> _Exercise prompt_
What is needed is an exact copy of every entry below, with the pictures left out.

================================

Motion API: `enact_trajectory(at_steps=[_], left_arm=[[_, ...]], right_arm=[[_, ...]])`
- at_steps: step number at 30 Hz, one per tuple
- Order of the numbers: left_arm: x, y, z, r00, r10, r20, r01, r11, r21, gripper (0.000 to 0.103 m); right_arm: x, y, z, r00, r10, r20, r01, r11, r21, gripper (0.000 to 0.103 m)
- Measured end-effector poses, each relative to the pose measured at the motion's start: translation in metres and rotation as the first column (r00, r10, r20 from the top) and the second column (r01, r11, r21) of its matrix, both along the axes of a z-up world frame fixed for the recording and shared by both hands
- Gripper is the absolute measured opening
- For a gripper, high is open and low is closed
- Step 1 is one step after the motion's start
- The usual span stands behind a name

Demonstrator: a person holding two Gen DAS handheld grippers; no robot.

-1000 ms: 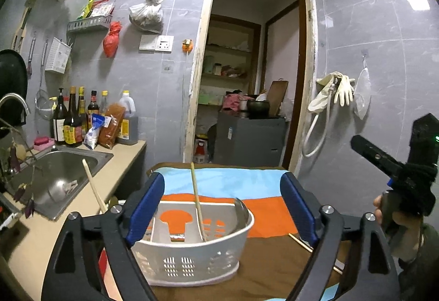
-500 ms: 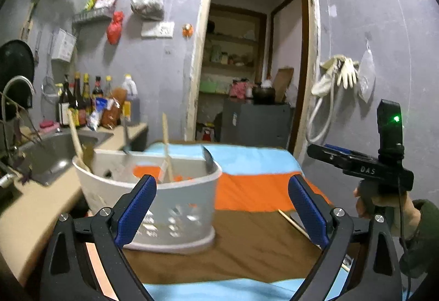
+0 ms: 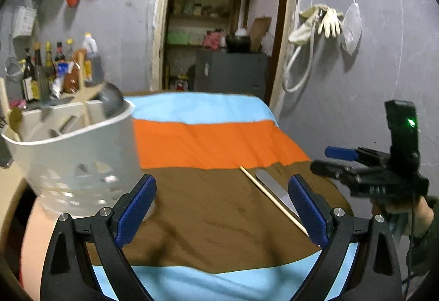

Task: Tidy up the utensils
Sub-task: 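Move both tools back above the chopstick and knife on the cloth, then close the left gripper on the wooden chopstick while the right gripper closes on the silver knife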

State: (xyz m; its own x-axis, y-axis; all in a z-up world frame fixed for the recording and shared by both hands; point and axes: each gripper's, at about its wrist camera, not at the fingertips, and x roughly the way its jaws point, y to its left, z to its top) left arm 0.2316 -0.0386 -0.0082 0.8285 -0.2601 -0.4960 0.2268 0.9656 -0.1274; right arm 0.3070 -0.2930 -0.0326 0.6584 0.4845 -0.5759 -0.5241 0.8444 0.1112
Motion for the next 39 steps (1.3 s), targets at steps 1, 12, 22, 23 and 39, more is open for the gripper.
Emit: enact_trajectory(at_steps=[1,12,22,23,39], left_arm=[[0.004,-0.002,-0.001,1.000,-0.008,-0.017,0.008,1.000,-0.001,0.094],[0.047,-0.012,-0.012,0.960,-0.123,-0.253,0.102,0.990,-0.094,0.061],[0.065,-0.015,-0.024,0.923,-0.157,-0.352,0.112,0.983,-0.144,0.043],[0.066,-0.015,-0.025,0.919,-0.160,-0.359,0.112,0.982,-0.152,0.042],[0.085,-0.032,-0.030,0.869,-0.231,-0.437,0.180,0.971,-0.155,0.034]], right_arm=[[-0.003,0.000,-0.001,1.000,0.001,-0.005,-0.001,1.000,-0.010,0.075],[-0.025,0.018,-0.021,0.992,0.058,-0.108,-0.070,0.991,-0.113,0.055],[-0.025,0.041,-0.032,0.989,0.070,-0.131,-0.096,0.975,-0.201,0.049],[-0.025,0.043,-0.032,0.989,0.070,-0.128,-0.096,0.973,-0.209,0.050],[-0.015,0.015,-0.033,0.997,-0.030,-0.075,0.013,0.976,-0.218,0.014]])
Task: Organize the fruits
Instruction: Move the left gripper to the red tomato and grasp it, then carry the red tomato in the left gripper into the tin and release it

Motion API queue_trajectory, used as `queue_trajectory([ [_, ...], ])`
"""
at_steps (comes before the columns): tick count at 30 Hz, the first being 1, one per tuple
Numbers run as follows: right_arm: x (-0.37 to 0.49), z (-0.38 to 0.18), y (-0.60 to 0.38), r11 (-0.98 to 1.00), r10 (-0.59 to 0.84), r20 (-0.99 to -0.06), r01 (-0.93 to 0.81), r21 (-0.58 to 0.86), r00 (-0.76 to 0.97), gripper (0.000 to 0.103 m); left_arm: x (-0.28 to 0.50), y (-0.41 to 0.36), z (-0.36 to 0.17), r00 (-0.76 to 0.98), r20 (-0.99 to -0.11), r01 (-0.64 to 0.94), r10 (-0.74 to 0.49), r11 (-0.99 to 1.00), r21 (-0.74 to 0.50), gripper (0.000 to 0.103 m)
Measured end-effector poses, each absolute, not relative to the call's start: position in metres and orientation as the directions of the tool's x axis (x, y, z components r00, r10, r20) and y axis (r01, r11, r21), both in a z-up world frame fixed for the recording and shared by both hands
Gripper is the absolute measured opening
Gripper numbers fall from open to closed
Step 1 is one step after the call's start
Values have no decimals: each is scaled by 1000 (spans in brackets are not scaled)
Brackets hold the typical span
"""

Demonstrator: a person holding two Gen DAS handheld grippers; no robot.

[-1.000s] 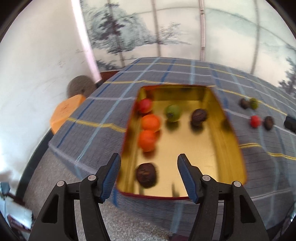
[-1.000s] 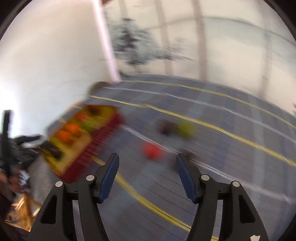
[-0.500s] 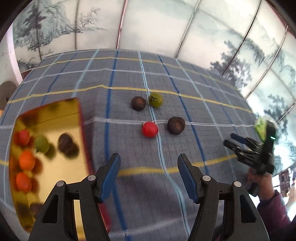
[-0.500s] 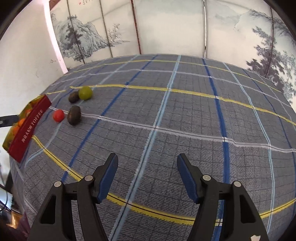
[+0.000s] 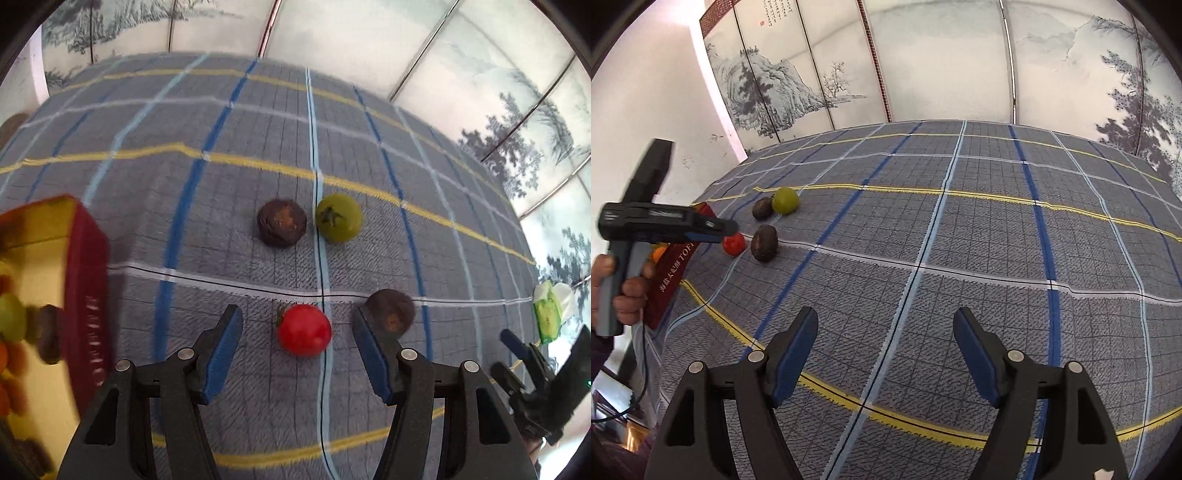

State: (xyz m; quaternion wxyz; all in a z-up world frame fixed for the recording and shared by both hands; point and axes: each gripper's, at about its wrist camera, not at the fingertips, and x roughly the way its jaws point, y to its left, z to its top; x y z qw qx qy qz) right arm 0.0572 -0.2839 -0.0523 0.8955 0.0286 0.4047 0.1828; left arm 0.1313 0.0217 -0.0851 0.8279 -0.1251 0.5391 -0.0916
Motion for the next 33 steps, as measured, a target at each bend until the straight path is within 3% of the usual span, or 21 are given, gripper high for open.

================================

> _Written response_
Motion API: `enact_trajectory(at_steps=[_], left_arm=[[_, ...]], right_arm=[[_, ...]])`
- at_steps: step number at 30 Hz, one per tuple
- Order of the numbers: left_arm: x, y, z, r00, r10, r20, r01, r11, r21, gripper (0.000 to 0.103 m); right_arm: x, y, z, r00, r10, r20, r01, r11, r21, gripper (0.000 to 0.103 m)
- Measured end-effector poses, each relative to the pose measured at the motion's start: translation in metres and rotation as the first column (r00, r10, r20 from the top) and the second column (r01, r11, r21) of its matrix, both along the axes of a z-up world frame fixed for the recording and shared by both hands
- Gripper is the absolute measured opening
- For a gripper, high is open and low is closed
- Step 1 is one step after the motion's start
- The usual span stands behind a name

Demonstrator: a person holding two Gen DAS handheld grippers; no robot.

-1000 ms: 
-500 ms: 
+0 ms: 

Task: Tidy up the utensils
Sub-task: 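Move both tools back above the chopstick and knife on the cloth, then close the left gripper on the wooden chopstick while the right gripper closes on the silver knife
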
State: (xyz m; its own x-axis, y-axis; all in a z-up world frame fixed for the recording and shared by both hands; point and axes: each gripper's, at about its wrist camera, not at the fingertips, and x roughly the way its jaws point, y to its left, z to its top) left arm 0.2316 -0.0386 -0.0082 0.8285 -0.2601 -0.4960 0.2268 0.9656 -0.1274; right arm 0.3070 -0.2930 -0.0326 0.6584 0.4845 -0.5759 -0.5241 0.8444 0.1112
Motion for the next 39 steps (1.3 s), targets at steps 1, 12, 22, 23 and 39, more is open for the gripper.
Emit: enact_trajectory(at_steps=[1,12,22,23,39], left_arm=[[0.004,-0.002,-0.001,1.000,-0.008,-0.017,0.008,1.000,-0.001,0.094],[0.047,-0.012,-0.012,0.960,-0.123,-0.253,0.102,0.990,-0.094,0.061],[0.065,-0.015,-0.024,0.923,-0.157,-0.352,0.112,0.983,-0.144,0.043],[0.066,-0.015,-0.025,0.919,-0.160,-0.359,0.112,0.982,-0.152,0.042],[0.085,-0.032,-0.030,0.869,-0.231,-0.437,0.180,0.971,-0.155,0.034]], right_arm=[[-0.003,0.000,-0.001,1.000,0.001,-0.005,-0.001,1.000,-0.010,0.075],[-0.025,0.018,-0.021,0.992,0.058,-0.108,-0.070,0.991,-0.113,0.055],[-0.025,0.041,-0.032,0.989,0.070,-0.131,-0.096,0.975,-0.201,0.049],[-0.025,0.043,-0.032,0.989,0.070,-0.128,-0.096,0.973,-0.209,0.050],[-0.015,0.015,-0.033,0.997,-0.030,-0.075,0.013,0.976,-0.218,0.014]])
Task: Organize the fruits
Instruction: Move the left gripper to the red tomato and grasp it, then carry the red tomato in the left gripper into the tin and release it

Motion API queue_trajectory, used as `queue_trajectory([ [_, ...], ])`
"""
at_steps (comes before the columns): tick count at 30 Hz, the first being 1, one per tuple
Numbers run as follows: right_arm: x (-0.37 to 0.49), z (-0.38 to 0.18), y (-0.60 to 0.38), r11 (-0.98 to 1.00), r10 (-0.59 to 0.84), r20 (-0.99 to -0.06), r01 (-0.93 to 0.81), r21 (-0.58 to 0.86), r00 (-0.76 to 0.97), gripper (0.000 to 0.103 m); left_arm: x (-0.28 to 0.50), y (-0.41 to 0.36), z (-0.36 to 0.17), r00 (-0.76 to 0.98), r20 (-0.99 to -0.11), r01 (-0.64 to 0.94), r10 (-0.74 to 0.49), r11 (-0.99 to 1.00), r21 (-0.74 to 0.50), gripper (0.000 to 0.103 m)
Measured end-effector poses, each absolute, not relative to the call's start: position in metres and orientation as the directions of the tool's x axis (x, y, z components r00, r10, r20) and y axis (r01, r11, r21), both in a z-up world frame fixed for the recording and shared by both hands
Gripper is the absolute measured opening
Gripper numbers fall from open to closed
Step 1 is one step after the call's start
Values have no decimals: each is scaled by 1000 (spans in brackets are not scaled)
Brackets hold the typical span
"""

Demonstrator: a person holding two Gen DAS handheld grippers; no robot.

[-1.000s] 
[-1.000s] 
[-0.500s] 
[-0.500s] 
[+0.000s] 

State: (xyz m; quaternion wxyz; all in a z-up world frame fixed for the recording and shared by both hands; point and axes: each gripper's, at about its wrist camera, not at the fingertips, and x roughly the way its jaws point, y to its left, z to its top; x y z qw qx qy qz) right arm 0.0572 -0.2839 -0.0523 0.8955 0.0286 0.4047 0.1828; left arm 0.1313 0.0217 -0.0851 0.8279 -0.1251 0.5391 -0.0916
Motion for the next 33 steps, as measured, a target at each bend until the straight path is within 3% of the usual span, or 21 are given, gripper high for open.

The work on this exercise is now complete.